McRae thanked all those involved in the project that helped from design, furnishing, labor and everyone in between, and was also happy to report that the project was completed under budget.
“We had a lot of help in this thing and everyone did a great job transforming this place, and they did it within the budgetary requirements that we had to meet, and that’s the big thing,” he said. “This building had a lot of life left in it, and with good, disciplined folks who thought out of the box and figured out different ways to do things, this things going to live a long time and continue to give to Fort Rucker for many years to come.”
The clubhouse is just one piece of a large recreational puzzle that the riding stables offer.
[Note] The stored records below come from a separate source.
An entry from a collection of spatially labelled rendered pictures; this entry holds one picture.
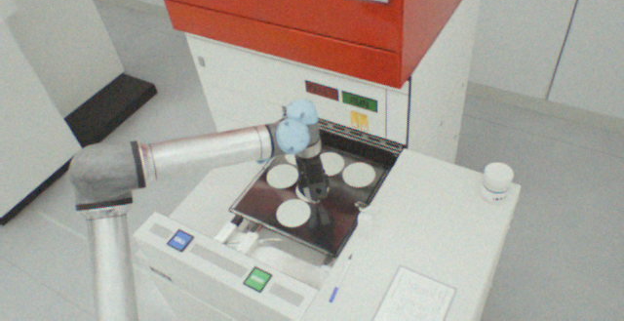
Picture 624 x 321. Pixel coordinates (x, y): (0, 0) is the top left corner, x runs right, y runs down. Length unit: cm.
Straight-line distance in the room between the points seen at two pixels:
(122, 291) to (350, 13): 82
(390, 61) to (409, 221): 43
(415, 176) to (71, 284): 187
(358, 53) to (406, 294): 61
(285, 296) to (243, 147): 41
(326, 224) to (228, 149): 50
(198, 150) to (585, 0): 221
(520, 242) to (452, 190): 117
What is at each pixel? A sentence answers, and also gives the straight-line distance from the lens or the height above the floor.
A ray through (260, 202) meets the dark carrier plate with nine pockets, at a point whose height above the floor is 90.
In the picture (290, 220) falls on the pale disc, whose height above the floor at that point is 90.
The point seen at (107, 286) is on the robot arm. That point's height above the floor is 117.
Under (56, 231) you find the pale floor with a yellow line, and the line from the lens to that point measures 302.
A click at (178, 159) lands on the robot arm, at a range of 101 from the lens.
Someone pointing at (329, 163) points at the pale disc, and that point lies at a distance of 158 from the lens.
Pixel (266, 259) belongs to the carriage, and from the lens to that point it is 142.
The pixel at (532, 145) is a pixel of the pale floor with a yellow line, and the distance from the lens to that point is 300.
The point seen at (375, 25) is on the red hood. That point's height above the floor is 140.
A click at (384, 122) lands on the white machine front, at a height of 104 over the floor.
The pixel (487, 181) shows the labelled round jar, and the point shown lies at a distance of 136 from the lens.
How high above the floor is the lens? 206
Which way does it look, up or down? 45 degrees down
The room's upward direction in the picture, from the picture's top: 8 degrees counter-clockwise
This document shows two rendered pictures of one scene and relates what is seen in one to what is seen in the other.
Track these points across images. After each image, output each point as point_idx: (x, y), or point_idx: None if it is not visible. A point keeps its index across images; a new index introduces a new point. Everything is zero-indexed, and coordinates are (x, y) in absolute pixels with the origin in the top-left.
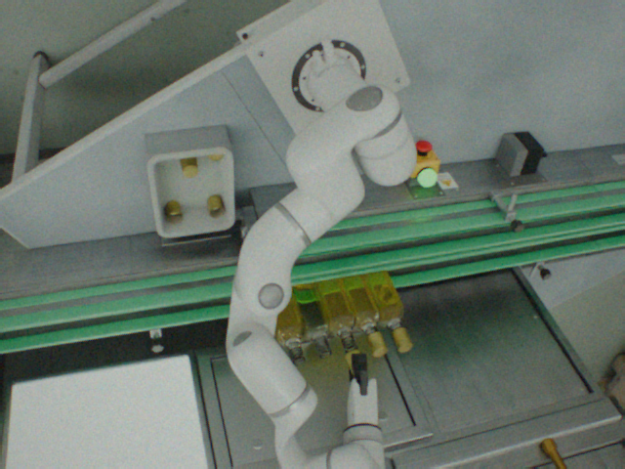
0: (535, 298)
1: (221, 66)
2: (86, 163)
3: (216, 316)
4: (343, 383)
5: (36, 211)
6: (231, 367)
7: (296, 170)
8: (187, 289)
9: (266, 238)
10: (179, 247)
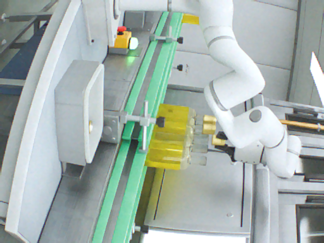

“We are truly a one-of-a-kind facility because of the variety of things we offer,” said Martie Haverfield, recreation aide at the riding stables. “We have just too many amenities. We offer it all here in one place, and you can’t get that anywhere else, military wise or civilian wise.”
The facility boasts more than 10,000 acres of wooded trails, four community pastures, a hay barn, 40 duplex barns with individual tack rooms, 67 stalls, multiple segregated paddocks, two regulation dressage rings, two breaking pens, a lighted-western and English-style jump and show arena, a covered farrier’s shed and double wash stalls with warm water.
A feed-service program is also available for patrons, along with a facility-use program for thzose who board their horses on their land. Hay and stall bedding may be purchased from there, as well. The jump trails offered are cross-country preliminary, cross-country beginner novice, cross-country novice and cross-country training.
The boarding of privately owned horses is open to the public, but active-duty military have priority, and pricing depends on a person’s rank and the type of stall they wish to have their horse boarded in, said Haverfield, adding that immunization for all horses that are boarded is required and proof must be furnished to the stable office.
The riding stables also offers riding lessons in English and Western styles. The price is $35 per lesson and is taught in a one-on-one style with lessons ranging from beginner to advanced, and horses are provided for the lessons, if necessary.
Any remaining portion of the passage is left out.